Russia is also likely to face “a persistent and significant insurgency” after Putin misjudged how the war against Ukraine would proceed, but the Russian leader may try to change how he defines victory, Haines said.
“We judge it will be especially challenging for the Russians to hold and control Ukrainian territory and install a sustainable pro-Russian regime in Kyiv,” Haines told the committee.
US intelligence agencies assess that Moscow underestimated the strength of Ukraine’s resistance and the degree of military challenges, while Russian forces are operating “with reckless disregard“ for civilians in Ukraine.
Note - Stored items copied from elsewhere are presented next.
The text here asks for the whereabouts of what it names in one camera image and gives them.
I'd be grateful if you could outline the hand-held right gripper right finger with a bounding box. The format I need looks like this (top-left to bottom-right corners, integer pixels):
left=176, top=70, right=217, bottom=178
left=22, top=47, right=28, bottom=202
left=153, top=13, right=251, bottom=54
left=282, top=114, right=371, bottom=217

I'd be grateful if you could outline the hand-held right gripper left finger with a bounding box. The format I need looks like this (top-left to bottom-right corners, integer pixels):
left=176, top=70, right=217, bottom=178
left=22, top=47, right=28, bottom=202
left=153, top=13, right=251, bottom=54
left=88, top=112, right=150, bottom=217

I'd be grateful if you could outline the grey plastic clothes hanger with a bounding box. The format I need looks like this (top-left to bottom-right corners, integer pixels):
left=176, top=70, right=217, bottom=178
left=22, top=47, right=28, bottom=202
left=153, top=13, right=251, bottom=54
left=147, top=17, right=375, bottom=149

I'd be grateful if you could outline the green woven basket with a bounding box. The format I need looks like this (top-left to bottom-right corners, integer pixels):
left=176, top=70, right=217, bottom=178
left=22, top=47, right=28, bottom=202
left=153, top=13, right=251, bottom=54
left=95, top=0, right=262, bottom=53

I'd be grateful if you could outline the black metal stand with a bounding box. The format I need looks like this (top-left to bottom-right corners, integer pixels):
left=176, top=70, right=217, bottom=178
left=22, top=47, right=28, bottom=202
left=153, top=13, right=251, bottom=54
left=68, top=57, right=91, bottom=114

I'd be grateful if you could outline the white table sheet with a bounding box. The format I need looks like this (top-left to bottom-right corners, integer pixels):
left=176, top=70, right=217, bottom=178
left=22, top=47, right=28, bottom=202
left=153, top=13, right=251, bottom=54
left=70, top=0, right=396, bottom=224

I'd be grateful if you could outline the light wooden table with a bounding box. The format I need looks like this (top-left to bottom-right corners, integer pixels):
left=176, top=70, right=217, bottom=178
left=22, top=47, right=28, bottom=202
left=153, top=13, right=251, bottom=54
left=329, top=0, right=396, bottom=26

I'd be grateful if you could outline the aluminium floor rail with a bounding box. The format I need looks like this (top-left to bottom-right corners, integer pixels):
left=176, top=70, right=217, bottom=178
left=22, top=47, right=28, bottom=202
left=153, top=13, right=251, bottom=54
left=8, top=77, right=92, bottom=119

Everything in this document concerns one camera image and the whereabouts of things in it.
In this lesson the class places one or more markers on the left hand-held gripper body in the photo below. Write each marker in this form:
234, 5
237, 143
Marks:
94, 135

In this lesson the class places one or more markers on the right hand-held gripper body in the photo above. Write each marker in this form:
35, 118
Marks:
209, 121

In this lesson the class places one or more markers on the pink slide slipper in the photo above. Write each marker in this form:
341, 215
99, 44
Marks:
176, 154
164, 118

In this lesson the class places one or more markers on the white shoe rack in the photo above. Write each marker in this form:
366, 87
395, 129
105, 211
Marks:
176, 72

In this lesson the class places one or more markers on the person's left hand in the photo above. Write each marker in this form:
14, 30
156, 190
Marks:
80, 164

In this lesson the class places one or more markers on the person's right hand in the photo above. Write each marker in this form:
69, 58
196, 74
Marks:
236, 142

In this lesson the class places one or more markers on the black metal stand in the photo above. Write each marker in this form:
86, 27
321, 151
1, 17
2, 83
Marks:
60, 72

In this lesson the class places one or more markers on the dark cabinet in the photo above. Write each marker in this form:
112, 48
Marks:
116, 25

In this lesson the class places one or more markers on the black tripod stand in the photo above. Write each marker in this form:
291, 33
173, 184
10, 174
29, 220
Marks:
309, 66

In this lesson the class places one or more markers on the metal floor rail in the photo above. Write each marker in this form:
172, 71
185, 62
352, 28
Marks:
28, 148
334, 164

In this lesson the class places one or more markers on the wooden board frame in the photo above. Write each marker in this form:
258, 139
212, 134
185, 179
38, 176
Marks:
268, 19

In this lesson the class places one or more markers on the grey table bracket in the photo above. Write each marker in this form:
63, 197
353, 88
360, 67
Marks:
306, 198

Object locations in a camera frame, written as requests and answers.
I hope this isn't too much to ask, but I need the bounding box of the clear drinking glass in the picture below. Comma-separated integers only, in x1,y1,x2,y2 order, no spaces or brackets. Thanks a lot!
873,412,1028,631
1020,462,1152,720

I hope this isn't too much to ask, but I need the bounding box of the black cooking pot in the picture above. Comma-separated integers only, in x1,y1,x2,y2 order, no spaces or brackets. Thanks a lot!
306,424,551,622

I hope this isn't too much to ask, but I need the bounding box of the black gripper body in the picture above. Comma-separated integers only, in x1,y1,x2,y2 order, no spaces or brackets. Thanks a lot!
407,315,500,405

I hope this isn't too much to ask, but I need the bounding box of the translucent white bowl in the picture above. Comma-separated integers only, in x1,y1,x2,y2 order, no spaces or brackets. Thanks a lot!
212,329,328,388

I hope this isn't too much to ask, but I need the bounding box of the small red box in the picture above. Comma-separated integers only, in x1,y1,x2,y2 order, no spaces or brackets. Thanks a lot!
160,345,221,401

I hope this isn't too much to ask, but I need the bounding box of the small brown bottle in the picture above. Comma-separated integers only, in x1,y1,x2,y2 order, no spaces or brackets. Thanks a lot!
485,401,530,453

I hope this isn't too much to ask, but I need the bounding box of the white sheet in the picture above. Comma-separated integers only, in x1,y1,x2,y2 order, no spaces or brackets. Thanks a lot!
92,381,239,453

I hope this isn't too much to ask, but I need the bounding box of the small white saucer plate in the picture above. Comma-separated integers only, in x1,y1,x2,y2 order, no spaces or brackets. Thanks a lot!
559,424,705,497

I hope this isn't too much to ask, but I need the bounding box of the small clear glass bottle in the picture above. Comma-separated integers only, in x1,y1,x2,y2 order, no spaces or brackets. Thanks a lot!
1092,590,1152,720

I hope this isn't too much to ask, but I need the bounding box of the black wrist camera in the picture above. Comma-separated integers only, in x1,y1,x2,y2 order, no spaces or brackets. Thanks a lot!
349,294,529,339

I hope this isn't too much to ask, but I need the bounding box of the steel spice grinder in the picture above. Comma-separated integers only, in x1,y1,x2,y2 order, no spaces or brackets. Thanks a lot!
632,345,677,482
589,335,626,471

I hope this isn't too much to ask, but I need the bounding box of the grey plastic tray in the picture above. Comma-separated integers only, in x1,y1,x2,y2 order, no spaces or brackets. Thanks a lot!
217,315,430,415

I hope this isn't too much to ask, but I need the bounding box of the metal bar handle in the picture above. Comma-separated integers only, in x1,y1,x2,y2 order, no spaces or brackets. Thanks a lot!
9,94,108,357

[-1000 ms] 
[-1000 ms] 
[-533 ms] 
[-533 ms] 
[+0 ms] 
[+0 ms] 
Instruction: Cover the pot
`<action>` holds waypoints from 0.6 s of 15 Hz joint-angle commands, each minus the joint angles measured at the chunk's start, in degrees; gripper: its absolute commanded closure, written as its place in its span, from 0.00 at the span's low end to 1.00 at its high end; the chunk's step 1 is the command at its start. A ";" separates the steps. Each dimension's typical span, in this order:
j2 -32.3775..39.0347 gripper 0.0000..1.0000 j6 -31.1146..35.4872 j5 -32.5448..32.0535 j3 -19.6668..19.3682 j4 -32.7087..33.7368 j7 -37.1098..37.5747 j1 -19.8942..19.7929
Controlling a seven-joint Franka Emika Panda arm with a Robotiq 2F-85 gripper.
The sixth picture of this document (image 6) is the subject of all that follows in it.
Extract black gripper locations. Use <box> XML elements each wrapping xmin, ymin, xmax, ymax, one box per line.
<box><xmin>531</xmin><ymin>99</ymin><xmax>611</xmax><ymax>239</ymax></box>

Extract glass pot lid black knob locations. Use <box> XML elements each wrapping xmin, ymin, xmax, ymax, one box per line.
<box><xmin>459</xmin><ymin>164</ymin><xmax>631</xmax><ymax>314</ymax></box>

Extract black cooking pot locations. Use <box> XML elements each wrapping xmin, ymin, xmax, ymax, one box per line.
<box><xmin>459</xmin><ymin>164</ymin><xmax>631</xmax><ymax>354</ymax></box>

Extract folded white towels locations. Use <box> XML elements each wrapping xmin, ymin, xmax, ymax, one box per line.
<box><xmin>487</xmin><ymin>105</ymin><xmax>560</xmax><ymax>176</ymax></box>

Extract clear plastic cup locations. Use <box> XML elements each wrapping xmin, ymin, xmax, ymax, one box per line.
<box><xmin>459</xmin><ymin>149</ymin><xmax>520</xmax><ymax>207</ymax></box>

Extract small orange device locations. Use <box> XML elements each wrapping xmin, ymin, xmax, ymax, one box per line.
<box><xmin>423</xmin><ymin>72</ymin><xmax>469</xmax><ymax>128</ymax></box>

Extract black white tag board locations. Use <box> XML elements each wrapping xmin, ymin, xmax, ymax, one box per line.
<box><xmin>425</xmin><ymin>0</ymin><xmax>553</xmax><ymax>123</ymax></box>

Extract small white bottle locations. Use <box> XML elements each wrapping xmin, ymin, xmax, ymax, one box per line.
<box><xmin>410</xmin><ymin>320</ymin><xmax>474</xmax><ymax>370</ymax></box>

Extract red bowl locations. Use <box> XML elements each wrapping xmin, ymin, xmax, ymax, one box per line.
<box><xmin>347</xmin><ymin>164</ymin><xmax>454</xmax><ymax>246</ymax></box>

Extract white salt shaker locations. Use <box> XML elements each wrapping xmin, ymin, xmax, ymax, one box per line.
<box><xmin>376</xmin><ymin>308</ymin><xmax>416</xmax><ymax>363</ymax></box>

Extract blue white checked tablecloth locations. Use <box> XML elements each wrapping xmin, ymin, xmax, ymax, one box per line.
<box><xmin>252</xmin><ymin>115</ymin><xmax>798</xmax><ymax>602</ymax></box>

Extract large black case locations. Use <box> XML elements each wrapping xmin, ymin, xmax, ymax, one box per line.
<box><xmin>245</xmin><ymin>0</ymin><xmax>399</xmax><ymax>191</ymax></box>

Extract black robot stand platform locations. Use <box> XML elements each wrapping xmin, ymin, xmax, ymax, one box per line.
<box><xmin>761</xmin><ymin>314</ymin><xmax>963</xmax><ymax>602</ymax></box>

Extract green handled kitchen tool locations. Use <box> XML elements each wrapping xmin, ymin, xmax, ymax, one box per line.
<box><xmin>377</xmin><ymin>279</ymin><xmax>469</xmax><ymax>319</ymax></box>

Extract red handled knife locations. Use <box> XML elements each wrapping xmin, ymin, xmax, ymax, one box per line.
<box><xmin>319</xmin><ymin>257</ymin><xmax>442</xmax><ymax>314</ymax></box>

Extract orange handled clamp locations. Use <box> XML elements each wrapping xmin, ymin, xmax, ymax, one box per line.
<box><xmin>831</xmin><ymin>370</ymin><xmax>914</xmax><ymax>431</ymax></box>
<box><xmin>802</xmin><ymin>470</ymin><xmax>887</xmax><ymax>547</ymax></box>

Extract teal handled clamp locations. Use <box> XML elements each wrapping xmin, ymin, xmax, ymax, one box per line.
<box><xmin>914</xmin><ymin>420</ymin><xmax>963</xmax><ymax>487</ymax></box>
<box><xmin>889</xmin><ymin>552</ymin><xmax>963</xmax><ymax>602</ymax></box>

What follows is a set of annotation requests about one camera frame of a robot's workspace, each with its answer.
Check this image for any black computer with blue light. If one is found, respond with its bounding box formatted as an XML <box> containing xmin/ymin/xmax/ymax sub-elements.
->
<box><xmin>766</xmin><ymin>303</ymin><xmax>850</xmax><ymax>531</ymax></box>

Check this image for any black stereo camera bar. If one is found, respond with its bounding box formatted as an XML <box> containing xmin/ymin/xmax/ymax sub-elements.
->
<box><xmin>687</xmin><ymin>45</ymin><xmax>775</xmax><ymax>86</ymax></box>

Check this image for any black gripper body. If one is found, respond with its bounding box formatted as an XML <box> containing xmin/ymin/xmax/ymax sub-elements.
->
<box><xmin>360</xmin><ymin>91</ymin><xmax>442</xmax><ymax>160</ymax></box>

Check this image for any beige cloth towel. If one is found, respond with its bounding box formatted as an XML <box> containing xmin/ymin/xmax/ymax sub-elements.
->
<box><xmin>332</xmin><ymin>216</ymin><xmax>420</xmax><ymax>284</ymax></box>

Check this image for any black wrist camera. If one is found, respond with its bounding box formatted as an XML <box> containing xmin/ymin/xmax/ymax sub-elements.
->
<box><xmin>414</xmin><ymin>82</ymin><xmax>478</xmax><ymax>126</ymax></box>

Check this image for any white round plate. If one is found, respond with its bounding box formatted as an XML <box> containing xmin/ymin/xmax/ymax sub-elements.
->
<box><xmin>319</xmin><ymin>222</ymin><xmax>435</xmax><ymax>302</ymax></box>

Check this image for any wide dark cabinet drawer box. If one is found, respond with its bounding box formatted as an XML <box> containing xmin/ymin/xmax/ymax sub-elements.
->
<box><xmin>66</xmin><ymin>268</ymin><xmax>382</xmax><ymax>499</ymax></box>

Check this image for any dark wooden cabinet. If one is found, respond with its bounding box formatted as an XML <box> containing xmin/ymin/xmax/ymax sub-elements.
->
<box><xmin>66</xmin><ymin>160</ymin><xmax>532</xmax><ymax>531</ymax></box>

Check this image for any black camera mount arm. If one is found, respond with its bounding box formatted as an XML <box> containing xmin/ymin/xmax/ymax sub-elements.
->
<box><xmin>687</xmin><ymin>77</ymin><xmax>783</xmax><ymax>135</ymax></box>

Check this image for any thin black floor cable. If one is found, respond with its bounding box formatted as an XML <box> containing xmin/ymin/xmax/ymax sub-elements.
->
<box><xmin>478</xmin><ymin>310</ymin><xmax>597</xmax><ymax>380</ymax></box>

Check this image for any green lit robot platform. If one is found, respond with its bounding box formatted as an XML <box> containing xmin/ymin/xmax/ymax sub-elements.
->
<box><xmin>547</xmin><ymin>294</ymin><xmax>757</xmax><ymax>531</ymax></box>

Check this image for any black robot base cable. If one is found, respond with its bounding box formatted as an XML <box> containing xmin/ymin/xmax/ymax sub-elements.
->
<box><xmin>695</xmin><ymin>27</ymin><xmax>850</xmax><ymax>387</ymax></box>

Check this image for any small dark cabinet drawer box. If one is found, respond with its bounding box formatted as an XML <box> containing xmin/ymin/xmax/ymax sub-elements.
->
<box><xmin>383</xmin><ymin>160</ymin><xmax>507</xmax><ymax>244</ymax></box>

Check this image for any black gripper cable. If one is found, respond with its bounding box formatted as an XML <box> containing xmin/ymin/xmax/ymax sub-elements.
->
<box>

Regardless, Putin remains determined to control and dominate Ukraine as he’s been “stewing in a combustible combination of grievance and ambition,” CIA Director William Burns said during the hearing.
Lieutenant General Scott Berrier, the head of the Defence Intelligence Agency, said he estimated with “low confidence” that Russia has lost 2,000 to 4,000 troops so far in the conflict.
Although the war in Ukraine dominated the early testimony, the formal threat assessment presented by US intelligence agencies was prepared before Russia’s invasion.
The 31-page declassified version warns that China is developing one of the greatest nuclear weapons forces in history.
It also says Iran will continue to threaten American interests as it seeks to erode US influence in the Middle East.
At the same time, North Korea is committed to expanding its nuclear arsenal and ballistic missile development, according to the assessment.
“In the coming year, the United States and its allies will face an increasingly complex and interconnected global security environment marked by the growing spectre of great power competition and conflict, while collective, transnational threats to all nations and actors compete for our attention and finite resources,” according to the document.